**ACTIVITY:** Your task is to reproduce, exactly and only, the lines running from the line containing "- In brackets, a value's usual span" to the end of the data below, both included.

**DATA SECTION:**
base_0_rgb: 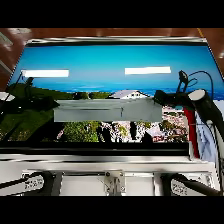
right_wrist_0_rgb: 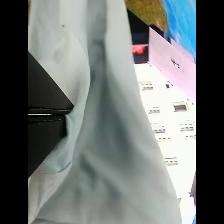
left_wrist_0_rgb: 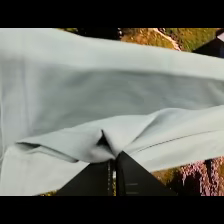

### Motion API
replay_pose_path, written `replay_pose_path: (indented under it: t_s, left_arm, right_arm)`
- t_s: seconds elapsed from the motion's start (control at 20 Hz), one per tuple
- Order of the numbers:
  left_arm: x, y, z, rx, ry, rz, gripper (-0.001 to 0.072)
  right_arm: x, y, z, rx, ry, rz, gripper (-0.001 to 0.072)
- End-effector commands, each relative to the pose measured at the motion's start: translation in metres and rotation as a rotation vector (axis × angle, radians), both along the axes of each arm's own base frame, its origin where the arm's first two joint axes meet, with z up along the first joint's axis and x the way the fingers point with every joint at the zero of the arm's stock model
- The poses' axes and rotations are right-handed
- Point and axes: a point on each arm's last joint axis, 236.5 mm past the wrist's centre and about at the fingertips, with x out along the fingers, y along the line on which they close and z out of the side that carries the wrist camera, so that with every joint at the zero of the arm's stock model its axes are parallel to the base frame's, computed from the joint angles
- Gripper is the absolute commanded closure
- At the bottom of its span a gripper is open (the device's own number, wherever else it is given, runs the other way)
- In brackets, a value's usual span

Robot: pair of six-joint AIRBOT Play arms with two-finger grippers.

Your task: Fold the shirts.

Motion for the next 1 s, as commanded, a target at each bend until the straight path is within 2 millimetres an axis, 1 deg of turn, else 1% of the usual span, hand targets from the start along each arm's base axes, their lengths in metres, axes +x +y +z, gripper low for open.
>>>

**SOLUTION FOR THIS TASK:**
- In brackets, a value's usual span

Robot: pair of six-joint AIRBOT Play arms with two-finger grippers.

Your task: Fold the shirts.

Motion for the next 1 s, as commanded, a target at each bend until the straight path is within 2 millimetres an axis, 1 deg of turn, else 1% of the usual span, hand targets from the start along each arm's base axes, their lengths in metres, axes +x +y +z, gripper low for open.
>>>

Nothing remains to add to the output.